And so he unloaded quite a bit.
And so seeing it all last night really got to me.
I remember him.
I will never forget that story and I have shared it at a lot of
our programs because we never turn down anybody.
So our program on Friday night we build a safe place and on
Saturday the staff, very briefly, we tell our story.
You know, no more than three minutes.
And sometimes we get to the Saturday morning to
the volunteer portion to share their story,
but we see the ten participants are bursting.
You know, they're -- we sometimes see that they're
ready and so we just even cut our stories way down and let
them start talking.
And in the process of sharing their story,
there is no time limit.
We have ten people.
We start Saturday about noon usually.
Just before noon.
There is no time limit.
We have two trained facilitators.
Nobody talks to this one person telling their story.
The facilitators help them, you know,
at some point in the story it's going to get very difficult.
And so as the story gets difficult the facilitators help
them, guide them to whatever needs to happen.
And through process work, psychodrama,
psychodrama we create the story.
Usually it's some story, a buddy, something happened.
And so we recreate through psychodrama an opportunity
for this veteran to talk to this person.
To say whatever they need to say and let this person go or
this group go.
Sometimes it's a lot of people.
My best friend in Houston he was the only one that survived in a
DMZ, two guys survived in his platoon and so he had
a lot of stuff.
So, anyway, they take as long as they want and in
the process unload.
General Chiarelli, I met last year now retired,
has an incredible knowledge of post traumatic stress.
He talks about getting it out.
And so that's what we're doing now.
We're telling the veterans this is an opportunity to get it out.

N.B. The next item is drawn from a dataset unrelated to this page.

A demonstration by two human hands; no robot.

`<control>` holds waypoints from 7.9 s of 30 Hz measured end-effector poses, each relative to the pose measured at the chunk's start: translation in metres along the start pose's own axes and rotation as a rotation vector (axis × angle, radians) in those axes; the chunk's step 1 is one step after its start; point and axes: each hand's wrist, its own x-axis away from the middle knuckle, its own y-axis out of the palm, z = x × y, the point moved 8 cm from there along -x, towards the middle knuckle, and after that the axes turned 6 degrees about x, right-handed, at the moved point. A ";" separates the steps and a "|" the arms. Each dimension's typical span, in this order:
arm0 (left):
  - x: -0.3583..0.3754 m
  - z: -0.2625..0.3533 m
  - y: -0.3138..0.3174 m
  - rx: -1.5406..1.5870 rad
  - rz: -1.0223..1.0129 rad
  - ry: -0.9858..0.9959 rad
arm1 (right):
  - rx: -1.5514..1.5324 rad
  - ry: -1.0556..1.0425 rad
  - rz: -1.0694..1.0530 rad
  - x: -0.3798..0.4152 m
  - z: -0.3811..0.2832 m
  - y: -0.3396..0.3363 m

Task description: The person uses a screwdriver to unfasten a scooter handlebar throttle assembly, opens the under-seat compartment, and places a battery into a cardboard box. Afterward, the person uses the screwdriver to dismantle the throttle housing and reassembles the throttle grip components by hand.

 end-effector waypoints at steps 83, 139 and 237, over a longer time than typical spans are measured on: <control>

The Vietnam guys out there, young guys, people in here,
don't even realize that they have something to get out.
And that's our challenge, you know.
If we can get people there, get it out,
it makes all the difference in the world, you know.
And the married guys, you know, one of the big lines is I have
to go home and apologize to my wive.
You know, I have to go home and, you know, love my kids,
love my wive or, you know, whatever,
but it's an opportunity to find peace.
And most of the time it's a peace that they weren't even
aware of.
You know, we've got guys out there that, hey, I'm fine,
I'm fine.
I was -- so incredible.
I am so blessed in my life.
My career. My family.
But, yeah, I was carrying a lot.
So when I went to Vets Journey Home,
the first one I went through in Maryland, excuse me,
was an incredible experience.
I came face-to-face with my Vietnam experience.
I unloaded stuff I had no idea that had happened to me.
And, of course, so much stuff that I had never thought about.
But the big one was that I didn't have a youth.
I lost my youth at 19 and everything changed.
But, thank God, I'm here.
I am so blessed to have gone through this and now in a
position to share it and find people like you guys to come and
help me to help the guys.
Just being there and knowing that what we've been through
is similar to what they've been through,
it makes all the difference in the world.
Sometimes we don't have to say something.
And I always -- they're always afraid they're going to have to
say something they don't want to or whatever.
I say, look, your can come, you don't have to speak all weekend
because your story will come out from somebody else.
Not just one time.
It will come out a lot of times.
And something will come out that's been affecting your life,
that's been, you know, a weight on your soldiers.
So our program is very intense.
We have a lot of difficulty, I know,
raising money because we can't get to the numbers.
It's only 10 people at a time, 20 volunteers.
But yeah, the word is getting out.
It's something that the VA doesn't do.
We have a lot of people that come, a lot of medication.
And when we see this -- we have several doctors that have been
through our program.
We use them to look at the medication and see if this
medication is going to affect them, you know,
into an emotional state that we're going to put them into.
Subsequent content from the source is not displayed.